The Superconducting Vision
We don’t envision that superconducting digital technology will replace conventional CMOS computing, but we do expect it to complement CMOS for specific applications and fuel innovations in new ones. For one, this technology would integrate seamlessly with quantum computers that are also built upon superconducting technology. Perhaps more significantly, we believe it will support the growth in AI and machine learning processing and help provide cloud-based training of big AI models in a much more sustainable way than is currently possible.
In addition, with this technology we can engineer data centers with much smaller footprints. Drastically smaller data centers can be placed close to their target applications, rather than being in some far-off football-stadium-size facility.
Such transformative server technology is a dream for scientists.
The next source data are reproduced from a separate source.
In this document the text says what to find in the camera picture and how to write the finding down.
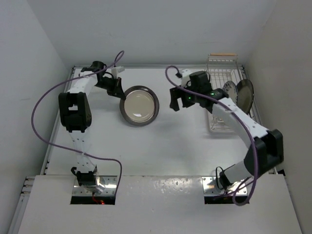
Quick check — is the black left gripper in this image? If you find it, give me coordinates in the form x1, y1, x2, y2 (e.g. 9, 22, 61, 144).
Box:
95, 76, 126, 99

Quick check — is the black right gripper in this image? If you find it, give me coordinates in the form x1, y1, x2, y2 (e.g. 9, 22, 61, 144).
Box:
170, 82, 200, 111

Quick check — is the dark rimmed beige plate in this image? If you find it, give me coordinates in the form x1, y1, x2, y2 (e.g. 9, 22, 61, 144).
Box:
119, 85, 160, 127

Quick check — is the blue floral ceramic plate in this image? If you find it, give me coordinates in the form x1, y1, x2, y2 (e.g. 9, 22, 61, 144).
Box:
222, 80, 238, 103

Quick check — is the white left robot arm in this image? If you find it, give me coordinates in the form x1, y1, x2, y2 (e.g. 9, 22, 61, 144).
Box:
58, 61, 126, 194

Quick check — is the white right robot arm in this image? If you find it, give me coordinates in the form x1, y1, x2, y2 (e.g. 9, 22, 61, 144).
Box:
170, 69, 284, 190

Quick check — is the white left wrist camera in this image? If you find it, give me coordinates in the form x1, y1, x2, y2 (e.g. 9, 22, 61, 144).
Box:
111, 66, 125, 78

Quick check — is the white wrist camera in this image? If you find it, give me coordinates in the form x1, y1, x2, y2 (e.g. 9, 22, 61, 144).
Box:
175, 69, 192, 87
111, 66, 125, 78

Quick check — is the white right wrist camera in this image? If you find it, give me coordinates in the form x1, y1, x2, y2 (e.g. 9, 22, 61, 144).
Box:
175, 69, 192, 87

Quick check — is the white wire dish rack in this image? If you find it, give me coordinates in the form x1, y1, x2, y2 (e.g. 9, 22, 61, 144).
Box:
204, 53, 261, 133

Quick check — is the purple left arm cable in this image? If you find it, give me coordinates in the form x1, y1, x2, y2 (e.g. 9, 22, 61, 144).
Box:
31, 50, 125, 195

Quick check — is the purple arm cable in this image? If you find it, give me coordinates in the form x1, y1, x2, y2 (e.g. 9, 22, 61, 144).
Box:
165, 65, 259, 207
31, 50, 125, 195

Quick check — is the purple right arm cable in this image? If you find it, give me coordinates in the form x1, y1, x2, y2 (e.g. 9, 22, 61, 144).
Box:
165, 65, 259, 207

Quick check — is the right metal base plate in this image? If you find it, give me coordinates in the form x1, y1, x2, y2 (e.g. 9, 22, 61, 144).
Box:
202, 176, 249, 196

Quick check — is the metal base plate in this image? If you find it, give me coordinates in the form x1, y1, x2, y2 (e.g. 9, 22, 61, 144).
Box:
72, 175, 117, 197
202, 176, 249, 196

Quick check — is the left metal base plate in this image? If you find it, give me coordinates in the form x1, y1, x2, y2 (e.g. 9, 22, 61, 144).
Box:
72, 175, 117, 197

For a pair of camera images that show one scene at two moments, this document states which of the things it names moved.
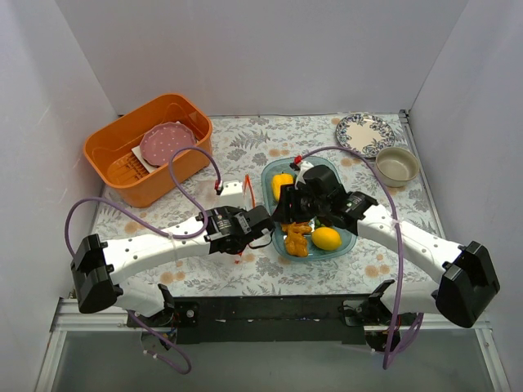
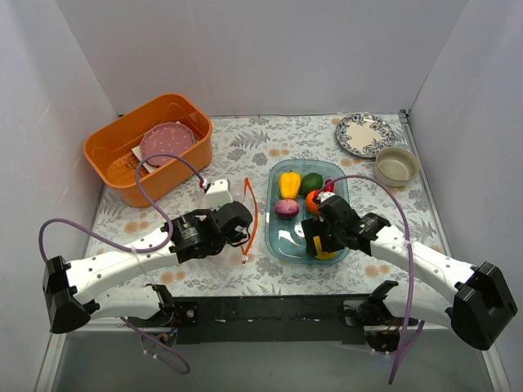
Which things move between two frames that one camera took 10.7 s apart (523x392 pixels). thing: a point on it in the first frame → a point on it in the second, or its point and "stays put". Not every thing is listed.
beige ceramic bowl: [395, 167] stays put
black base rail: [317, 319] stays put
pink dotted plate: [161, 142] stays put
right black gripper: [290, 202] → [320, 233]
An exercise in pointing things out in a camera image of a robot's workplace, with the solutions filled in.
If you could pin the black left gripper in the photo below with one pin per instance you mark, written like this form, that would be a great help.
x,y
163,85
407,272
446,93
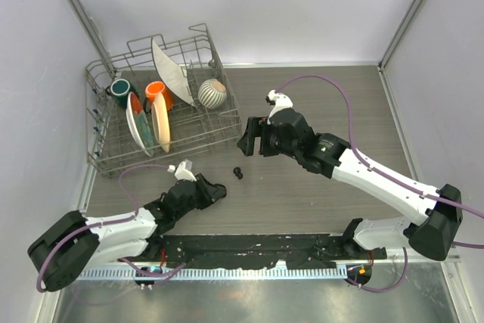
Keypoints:
x,y
209,192

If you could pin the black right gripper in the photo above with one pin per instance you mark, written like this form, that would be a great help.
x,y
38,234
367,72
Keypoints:
x,y
257,126

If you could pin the black earbud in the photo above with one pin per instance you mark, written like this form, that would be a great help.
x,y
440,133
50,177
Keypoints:
x,y
238,173

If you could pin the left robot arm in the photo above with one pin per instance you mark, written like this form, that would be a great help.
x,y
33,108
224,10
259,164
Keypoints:
x,y
76,243

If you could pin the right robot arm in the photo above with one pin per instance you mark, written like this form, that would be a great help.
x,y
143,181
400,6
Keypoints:
x,y
430,217

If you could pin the striped grey white bowl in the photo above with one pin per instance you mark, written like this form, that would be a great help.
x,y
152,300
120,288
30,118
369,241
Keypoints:
x,y
212,94

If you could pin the beige plate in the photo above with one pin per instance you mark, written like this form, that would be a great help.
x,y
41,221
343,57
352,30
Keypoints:
x,y
160,122

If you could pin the red teal floral plate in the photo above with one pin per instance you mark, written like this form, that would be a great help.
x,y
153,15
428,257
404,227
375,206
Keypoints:
x,y
138,125

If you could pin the white square plate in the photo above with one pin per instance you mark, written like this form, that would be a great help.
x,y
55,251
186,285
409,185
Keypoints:
x,y
173,76

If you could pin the orange mug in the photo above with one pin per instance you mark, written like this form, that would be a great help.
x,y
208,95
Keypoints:
x,y
152,90

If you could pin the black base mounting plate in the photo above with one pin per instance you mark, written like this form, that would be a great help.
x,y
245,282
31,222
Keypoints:
x,y
256,251

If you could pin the teal mug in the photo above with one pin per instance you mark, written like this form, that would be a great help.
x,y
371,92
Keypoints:
x,y
119,90

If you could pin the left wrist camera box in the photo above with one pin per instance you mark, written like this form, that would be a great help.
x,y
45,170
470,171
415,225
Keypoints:
x,y
182,171

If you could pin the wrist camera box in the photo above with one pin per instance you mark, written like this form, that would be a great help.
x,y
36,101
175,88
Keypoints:
x,y
182,171
279,101

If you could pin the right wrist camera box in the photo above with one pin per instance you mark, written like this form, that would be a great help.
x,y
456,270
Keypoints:
x,y
279,101

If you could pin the grey wire dish rack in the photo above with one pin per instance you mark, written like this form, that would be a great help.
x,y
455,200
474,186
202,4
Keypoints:
x,y
194,128

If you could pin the white slotted cable duct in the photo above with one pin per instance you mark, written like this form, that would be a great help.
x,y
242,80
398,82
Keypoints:
x,y
279,272

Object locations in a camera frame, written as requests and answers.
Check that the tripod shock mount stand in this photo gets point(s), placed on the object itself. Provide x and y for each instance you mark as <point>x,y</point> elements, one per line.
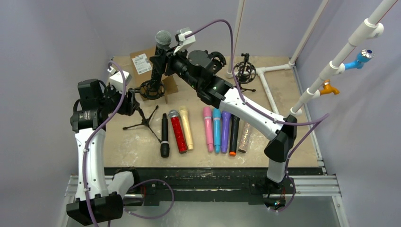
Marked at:
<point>245,72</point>

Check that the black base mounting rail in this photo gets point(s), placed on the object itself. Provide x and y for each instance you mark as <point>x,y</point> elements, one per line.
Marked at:
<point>215,184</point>

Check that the blue pipe fitting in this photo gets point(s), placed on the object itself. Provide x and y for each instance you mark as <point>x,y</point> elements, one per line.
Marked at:
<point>364,56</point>

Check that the purple microphone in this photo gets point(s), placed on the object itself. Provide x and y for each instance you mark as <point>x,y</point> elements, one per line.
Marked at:
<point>226,118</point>

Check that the pink microphone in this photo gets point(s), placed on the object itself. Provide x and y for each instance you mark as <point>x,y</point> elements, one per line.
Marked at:
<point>208,126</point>

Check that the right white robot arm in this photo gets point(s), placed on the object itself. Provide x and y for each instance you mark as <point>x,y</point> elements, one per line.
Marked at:
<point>198,69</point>

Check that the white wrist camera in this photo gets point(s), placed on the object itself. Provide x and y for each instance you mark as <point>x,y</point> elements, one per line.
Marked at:
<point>116,80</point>
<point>185,39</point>

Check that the brown cardboard box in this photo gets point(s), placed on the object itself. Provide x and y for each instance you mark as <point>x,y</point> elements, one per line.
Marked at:
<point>142,68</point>

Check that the teal microphone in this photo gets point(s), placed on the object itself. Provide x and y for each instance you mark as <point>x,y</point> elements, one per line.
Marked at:
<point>216,116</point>

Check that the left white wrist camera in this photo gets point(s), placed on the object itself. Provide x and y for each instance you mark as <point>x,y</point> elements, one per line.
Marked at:
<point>116,80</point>

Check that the white PVC pipe frame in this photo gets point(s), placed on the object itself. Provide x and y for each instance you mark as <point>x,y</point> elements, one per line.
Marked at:
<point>368,97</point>

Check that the black orange-tipped microphone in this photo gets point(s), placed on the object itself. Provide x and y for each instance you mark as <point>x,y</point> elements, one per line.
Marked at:
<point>234,135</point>

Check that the black glitter microphone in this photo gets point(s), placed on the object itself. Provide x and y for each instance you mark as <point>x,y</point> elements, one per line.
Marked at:
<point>163,41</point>

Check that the cream microphone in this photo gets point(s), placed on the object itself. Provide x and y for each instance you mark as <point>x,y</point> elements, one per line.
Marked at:
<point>183,112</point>

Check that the red glitter microphone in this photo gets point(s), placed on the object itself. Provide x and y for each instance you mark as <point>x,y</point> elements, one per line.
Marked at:
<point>178,132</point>

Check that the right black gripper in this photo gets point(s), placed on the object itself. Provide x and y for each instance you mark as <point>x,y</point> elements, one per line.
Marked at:
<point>163,61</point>

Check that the orange pipe fitting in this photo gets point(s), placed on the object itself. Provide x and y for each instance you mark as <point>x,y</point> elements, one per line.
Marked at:
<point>327,88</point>

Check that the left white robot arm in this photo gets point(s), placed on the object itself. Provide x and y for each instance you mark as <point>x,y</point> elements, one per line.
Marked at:
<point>95,200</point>

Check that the small black microphone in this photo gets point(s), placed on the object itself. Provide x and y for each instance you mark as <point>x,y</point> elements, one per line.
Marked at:
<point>164,144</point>

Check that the tripod microphone stand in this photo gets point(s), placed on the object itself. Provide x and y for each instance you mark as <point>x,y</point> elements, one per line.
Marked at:
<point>149,92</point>

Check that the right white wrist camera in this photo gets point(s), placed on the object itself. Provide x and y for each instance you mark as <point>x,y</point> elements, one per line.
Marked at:
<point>185,39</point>

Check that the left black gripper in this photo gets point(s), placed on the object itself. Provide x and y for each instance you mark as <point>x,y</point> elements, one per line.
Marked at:
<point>130,104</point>

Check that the round base microphone stand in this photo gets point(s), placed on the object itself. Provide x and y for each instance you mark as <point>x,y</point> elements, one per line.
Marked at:
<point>216,61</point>

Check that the aluminium rail frame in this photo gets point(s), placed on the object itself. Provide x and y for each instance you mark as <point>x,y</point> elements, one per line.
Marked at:
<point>306,185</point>

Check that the multicolour glitter microphone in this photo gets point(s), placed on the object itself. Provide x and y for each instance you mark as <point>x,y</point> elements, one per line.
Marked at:
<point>245,138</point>

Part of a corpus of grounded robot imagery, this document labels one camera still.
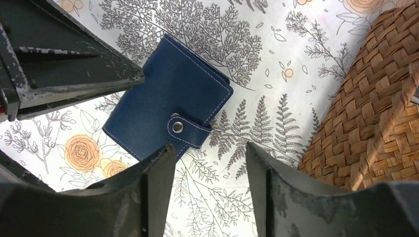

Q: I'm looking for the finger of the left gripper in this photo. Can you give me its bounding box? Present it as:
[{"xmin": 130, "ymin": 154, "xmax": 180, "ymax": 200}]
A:
[
  {"xmin": 16, "ymin": 86, "xmax": 125, "ymax": 120},
  {"xmin": 0, "ymin": 0, "xmax": 145, "ymax": 96}
]

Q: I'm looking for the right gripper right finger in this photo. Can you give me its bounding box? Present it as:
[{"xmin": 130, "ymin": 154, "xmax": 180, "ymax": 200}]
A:
[{"xmin": 246, "ymin": 142, "xmax": 419, "ymax": 237}]

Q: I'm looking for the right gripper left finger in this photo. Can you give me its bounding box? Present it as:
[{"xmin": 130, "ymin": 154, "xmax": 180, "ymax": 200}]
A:
[{"xmin": 0, "ymin": 144, "xmax": 175, "ymax": 237}]

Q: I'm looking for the blue leather card holder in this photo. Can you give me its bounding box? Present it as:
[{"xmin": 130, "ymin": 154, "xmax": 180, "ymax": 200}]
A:
[{"xmin": 102, "ymin": 35, "xmax": 233, "ymax": 160}]

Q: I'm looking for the woven wicker divided basket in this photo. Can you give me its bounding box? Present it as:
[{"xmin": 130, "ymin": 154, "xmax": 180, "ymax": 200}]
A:
[{"xmin": 298, "ymin": 0, "xmax": 419, "ymax": 191}]

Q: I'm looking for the floral table mat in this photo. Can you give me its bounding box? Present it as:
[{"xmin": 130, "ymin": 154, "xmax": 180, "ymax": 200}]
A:
[{"xmin": 0, "ymin": 0, "xmax": 419, "ymax": 237}]

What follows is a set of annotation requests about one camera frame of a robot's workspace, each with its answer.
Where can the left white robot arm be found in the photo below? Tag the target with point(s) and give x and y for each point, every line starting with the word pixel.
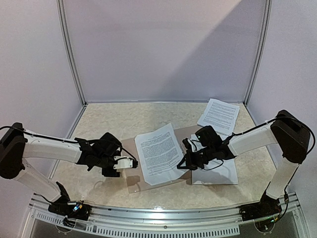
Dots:
pixel 18 145

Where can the transparent plastic folder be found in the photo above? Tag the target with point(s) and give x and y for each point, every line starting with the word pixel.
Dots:
pixel 134 177

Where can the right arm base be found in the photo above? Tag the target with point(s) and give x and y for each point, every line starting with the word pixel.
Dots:
pixel 267 206

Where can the paper stack at back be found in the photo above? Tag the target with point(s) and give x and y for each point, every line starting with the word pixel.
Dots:
pixel 220 115

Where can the printed paper sheet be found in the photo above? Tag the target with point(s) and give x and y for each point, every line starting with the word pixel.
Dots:
pixel 159 153
pixel 216 172

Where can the aluminium front rail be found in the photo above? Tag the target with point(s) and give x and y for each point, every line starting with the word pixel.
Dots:
pixel 118 222

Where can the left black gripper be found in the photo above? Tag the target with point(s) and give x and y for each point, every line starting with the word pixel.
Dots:
pixel 107 173

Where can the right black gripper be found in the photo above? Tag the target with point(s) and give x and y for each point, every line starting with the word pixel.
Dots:
pixel 192 161

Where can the right aluminium frame post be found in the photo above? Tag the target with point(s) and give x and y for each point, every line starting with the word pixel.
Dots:
pixel 259 52

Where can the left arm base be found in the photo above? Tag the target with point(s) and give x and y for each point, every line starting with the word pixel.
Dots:
pixel 71 209

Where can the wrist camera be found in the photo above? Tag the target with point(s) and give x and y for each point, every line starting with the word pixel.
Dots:
pixel 122 162
pixel 189 145

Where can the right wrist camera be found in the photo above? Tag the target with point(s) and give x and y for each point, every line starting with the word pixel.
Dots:
pixel 189 145

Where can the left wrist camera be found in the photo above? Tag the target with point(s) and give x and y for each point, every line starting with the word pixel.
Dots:
pixel 122 162

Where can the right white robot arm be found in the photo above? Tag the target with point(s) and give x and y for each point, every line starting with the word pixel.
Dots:
pixel 285 133
It opens doors to online training of AI models on real data that are part of an actively changing environment. Take potential AI airplane autopilot systems as an example. Today, training these would be a challenging task, where the required processing capabilities are available only in far-away, power-hungry data centers. With compact, nearby data centers, the data could be processed at once, allowing an AI to learn from the concurrent maneuvers of the aircraft.
Similarly, these miniature data centers can be interspersed in energy grids, learning right away at each node and distributing electricity more efficiently throughout the world. Imagine smart cities, mobile health care systems, manufacturing, farming, and more, all benefiting from instant feedback from adjacent AI learners, optimizing and improving decision making in real time.